Sur les conseils de son avocat, Jean-Michel Dolivo, Mirta Palma a déposé hier une plainte pénale pour lésions corporelles graves auprès du juge d’instruction chargé de l’affaire. Elle s’est également portée partie civile.
Et il faudra encore régler les problèmes d’assurances puisque Mirta, comme tous les sans-papiers, n’en bénéficie pas. Qui paiera les 14 jours d’hospitalisation au CHUV? Qui réglera les frais de réadaptation? «Je n’arrive pas à penser à l’avenir. Les policiers ont mon nom et mon adresse. Je ne me vois pas entrer dans la clandestinité dès le 15 septembre. Il y a non seulement cette menace d’expulsion qui pèse sur moi, mais également l’incertitude concernant ma santé. Je suis un être humain, pas un objet que l’on peut jeter hors du pays après un accident. Où est l’humanité dans tout cela?»

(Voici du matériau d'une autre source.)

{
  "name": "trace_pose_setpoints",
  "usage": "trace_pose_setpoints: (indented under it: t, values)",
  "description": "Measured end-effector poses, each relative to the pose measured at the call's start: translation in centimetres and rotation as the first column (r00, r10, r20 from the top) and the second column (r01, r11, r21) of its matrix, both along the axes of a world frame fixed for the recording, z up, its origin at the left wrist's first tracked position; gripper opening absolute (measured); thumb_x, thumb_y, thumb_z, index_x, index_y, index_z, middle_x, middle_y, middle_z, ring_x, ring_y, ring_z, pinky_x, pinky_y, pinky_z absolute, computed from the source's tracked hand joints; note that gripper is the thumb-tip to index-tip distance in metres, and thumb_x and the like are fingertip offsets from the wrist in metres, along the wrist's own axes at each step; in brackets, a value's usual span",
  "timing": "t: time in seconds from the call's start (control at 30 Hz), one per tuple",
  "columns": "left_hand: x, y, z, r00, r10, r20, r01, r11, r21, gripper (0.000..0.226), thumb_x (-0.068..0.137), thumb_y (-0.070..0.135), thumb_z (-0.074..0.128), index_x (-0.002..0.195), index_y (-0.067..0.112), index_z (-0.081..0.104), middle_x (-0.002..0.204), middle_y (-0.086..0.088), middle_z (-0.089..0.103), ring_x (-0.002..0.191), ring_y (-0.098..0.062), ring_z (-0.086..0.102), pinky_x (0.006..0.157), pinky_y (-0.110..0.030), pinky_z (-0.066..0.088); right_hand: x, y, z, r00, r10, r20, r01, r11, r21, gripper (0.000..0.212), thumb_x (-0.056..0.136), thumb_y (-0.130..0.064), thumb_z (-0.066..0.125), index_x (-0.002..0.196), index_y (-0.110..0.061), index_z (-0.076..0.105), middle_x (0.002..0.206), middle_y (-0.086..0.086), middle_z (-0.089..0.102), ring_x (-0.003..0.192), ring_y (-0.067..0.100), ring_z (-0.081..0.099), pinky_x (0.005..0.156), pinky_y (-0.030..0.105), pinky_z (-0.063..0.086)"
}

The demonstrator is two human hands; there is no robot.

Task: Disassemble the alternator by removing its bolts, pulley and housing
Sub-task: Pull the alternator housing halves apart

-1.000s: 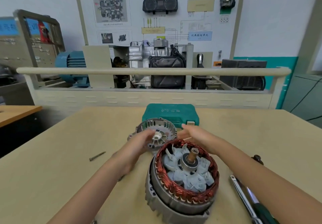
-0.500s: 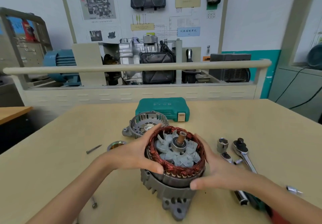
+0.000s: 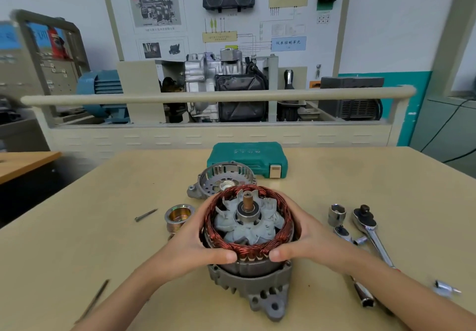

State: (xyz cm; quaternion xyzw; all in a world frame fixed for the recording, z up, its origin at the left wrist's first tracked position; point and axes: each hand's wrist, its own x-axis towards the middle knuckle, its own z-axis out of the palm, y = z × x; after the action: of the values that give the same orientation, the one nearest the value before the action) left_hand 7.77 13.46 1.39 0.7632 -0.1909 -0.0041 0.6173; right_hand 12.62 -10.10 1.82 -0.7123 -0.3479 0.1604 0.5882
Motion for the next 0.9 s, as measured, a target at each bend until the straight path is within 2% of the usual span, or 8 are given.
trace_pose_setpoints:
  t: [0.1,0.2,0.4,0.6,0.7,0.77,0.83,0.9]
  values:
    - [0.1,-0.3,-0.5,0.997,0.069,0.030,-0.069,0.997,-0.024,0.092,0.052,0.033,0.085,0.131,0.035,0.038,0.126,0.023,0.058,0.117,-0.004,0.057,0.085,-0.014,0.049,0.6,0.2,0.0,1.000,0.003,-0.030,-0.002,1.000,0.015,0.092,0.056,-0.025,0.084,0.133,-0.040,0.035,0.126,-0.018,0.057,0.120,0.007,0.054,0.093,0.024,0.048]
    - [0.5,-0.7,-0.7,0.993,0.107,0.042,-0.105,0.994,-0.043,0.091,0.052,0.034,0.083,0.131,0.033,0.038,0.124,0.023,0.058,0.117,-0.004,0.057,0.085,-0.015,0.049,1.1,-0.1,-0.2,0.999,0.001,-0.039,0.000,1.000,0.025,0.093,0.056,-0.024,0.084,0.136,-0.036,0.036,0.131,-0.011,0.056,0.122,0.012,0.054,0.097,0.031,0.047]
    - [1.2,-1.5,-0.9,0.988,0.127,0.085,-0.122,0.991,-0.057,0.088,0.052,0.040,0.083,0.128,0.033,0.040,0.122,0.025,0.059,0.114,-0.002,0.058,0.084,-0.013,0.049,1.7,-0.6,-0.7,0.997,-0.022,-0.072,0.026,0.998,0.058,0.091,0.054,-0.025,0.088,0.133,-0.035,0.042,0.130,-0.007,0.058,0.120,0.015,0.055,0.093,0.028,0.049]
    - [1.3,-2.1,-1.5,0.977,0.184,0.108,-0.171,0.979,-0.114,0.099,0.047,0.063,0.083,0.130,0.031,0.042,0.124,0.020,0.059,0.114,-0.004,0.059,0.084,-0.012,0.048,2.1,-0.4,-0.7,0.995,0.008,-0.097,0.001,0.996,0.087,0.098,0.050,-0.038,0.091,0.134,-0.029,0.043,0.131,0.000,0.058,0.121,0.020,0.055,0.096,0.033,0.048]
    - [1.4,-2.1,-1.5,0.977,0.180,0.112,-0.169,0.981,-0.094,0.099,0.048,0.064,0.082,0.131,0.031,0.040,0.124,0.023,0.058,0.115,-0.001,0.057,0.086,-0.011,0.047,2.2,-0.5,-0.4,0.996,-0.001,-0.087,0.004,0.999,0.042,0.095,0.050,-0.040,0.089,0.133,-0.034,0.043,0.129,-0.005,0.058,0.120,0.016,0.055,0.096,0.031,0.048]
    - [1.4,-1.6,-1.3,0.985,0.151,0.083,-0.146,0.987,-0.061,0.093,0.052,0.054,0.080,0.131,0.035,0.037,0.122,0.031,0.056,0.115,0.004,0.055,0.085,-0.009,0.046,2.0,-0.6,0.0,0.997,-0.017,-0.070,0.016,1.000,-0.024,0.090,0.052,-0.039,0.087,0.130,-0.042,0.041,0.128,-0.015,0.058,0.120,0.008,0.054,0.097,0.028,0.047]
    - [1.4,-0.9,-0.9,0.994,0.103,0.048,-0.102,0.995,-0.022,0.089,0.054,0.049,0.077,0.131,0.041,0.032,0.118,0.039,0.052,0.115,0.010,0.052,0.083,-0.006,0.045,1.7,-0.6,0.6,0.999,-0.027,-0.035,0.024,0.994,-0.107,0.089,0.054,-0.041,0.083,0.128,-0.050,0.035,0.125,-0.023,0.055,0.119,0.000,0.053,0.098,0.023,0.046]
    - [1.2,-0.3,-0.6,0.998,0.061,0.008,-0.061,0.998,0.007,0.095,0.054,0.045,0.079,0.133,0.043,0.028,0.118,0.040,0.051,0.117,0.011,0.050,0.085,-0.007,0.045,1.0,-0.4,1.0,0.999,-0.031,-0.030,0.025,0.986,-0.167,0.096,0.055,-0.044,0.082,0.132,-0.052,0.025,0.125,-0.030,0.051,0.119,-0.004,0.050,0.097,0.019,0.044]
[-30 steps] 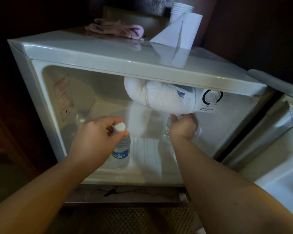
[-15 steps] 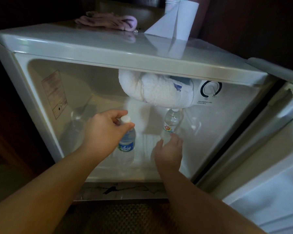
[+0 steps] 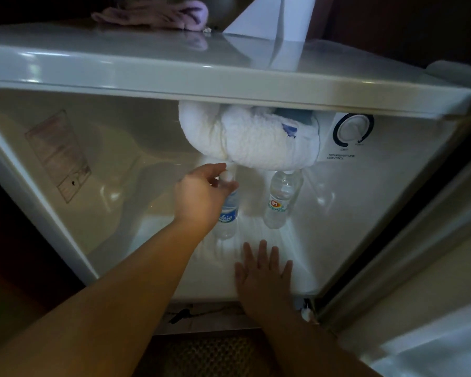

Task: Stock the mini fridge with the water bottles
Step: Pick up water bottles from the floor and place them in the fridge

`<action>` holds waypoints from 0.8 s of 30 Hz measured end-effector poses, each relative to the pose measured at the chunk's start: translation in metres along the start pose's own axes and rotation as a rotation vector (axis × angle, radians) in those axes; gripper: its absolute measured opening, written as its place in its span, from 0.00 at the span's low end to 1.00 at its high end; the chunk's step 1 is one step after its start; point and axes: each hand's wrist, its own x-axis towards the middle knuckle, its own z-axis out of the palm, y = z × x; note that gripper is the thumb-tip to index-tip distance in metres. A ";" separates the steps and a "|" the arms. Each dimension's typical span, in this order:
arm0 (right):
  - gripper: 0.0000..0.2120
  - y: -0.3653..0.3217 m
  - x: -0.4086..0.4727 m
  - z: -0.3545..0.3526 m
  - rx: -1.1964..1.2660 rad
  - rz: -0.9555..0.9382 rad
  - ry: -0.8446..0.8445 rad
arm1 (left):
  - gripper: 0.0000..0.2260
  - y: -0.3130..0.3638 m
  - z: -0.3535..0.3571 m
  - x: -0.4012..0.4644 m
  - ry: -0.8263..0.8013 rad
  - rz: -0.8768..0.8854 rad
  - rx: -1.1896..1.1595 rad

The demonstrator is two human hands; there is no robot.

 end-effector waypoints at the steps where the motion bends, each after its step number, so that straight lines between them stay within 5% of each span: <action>1: 0.31 0.001 0.001 0.000 -0.010 -0.002 -0.034 | 0.17 0.000 0.005 0.003 -0.003 -0.009 -0.011; 4: 0.36 0.002 0.002 0.000 -0.009 -0.005 -0.069 | 0.07 0.002 0.019 0.012 -0.010 -0.045 -0.055; 7: 0.33 -0.001 0.003 0.001 -0.007 0.030 -0.049 | 0.07 0.003 0.035 0.017 0.012 -0.042 -0.085; 14: 0.29 0.001 0.004 0.012 -0.016 0.027 0.026 | 0.27 -0.023 0.050 0.005 0.032 0.143 0.107; 17: 0.28 0.000 0.005 0.011 -0.008 0.029 0.032 | 0.39 -0.039 0.048 -0.003 -0.066 0.044 0.197; 24: 0.31 0.003 0.006 0.015 -0.013 0.034 0.008 | 0.27 -0.041 0.058 0.002 -0.159 -0.015 0.118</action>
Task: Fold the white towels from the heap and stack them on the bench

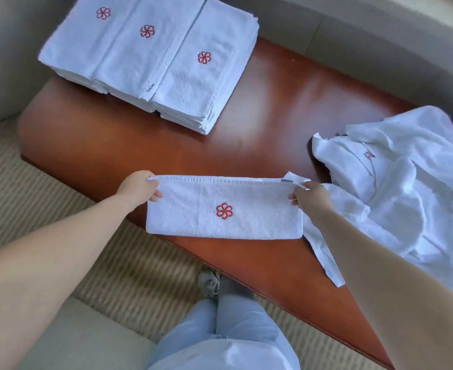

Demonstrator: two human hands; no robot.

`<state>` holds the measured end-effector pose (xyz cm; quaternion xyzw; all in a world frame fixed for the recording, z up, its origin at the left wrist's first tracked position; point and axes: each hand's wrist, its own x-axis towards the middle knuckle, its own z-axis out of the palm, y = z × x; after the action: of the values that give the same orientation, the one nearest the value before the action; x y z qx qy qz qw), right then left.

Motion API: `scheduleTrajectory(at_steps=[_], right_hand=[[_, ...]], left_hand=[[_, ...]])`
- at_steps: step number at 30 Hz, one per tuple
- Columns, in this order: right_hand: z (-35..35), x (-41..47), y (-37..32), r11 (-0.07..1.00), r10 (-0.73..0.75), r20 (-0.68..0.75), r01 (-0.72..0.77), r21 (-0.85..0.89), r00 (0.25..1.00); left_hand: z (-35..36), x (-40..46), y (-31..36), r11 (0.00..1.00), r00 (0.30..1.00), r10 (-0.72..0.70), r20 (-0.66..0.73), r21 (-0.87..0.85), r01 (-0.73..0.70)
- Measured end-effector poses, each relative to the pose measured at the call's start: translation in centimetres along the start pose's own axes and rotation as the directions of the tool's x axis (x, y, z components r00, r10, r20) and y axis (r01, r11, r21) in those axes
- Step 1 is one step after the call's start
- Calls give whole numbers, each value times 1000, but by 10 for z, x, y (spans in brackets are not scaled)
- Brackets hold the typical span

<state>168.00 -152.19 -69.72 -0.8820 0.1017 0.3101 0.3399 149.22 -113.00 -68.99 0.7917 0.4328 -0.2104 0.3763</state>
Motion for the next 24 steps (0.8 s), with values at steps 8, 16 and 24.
scheduleTrajectory(at_steps=[8,16,24], right_hand=[[14,29,-4,980,-54,-112,32,-197,992],[28,37,-5,923,-225,-157,159,-350,962],[40,59,-6,911,-190,-160,113,-398,969]], left_hand=[[20,38,4,998,996,-62,-61,15,63],[30,41,-1,989,989,-100,-112,100,111],[38,45,-9,983,979,-72,-189,151,102]])
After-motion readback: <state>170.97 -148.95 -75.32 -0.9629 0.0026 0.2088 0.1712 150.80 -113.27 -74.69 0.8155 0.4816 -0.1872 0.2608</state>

«La menace de renvoi de ma cliente est choquante»
C’est Jean-Michel Dolivo, par ailleurs membre du Collectif vaudois de soutien aux sans-papiers, qui est l’avocat de Mirta Palma. Son premier objectif: s’opposer au renvoi de sa cliente et lui décrocher un délai, au moins jusqu’à son complet rétablissement. «La menace de son renvoi est choquante. C’est faire preuve d’une grande inhumanité.» L’autre volet de son action sera de trouver une solution au paiement des frais occasionnés par l’accident. «En tant que sans-papiers, elle n’a bien entendu pas droit à l’assurance perte de gains. Elle n’a plus aucun revenu. Je parle aussi des frais de réadaptation. Une réadaptation qui pourrait être longue. Cela devrait être pris en charge par la responsabilité civile du dépanneur ou de la conductrice de la voiture folle», estime Jean-Michel Dolivo. Pour l’heure, Mirta vit grâce à la solidarité de la communauté équatorienne, notamment. Le centre LAVI (loi sur l’aide aux victimes d’infractions) la soutient également. «Parce qu’elle est avant tout une victime», insiste l’avocat.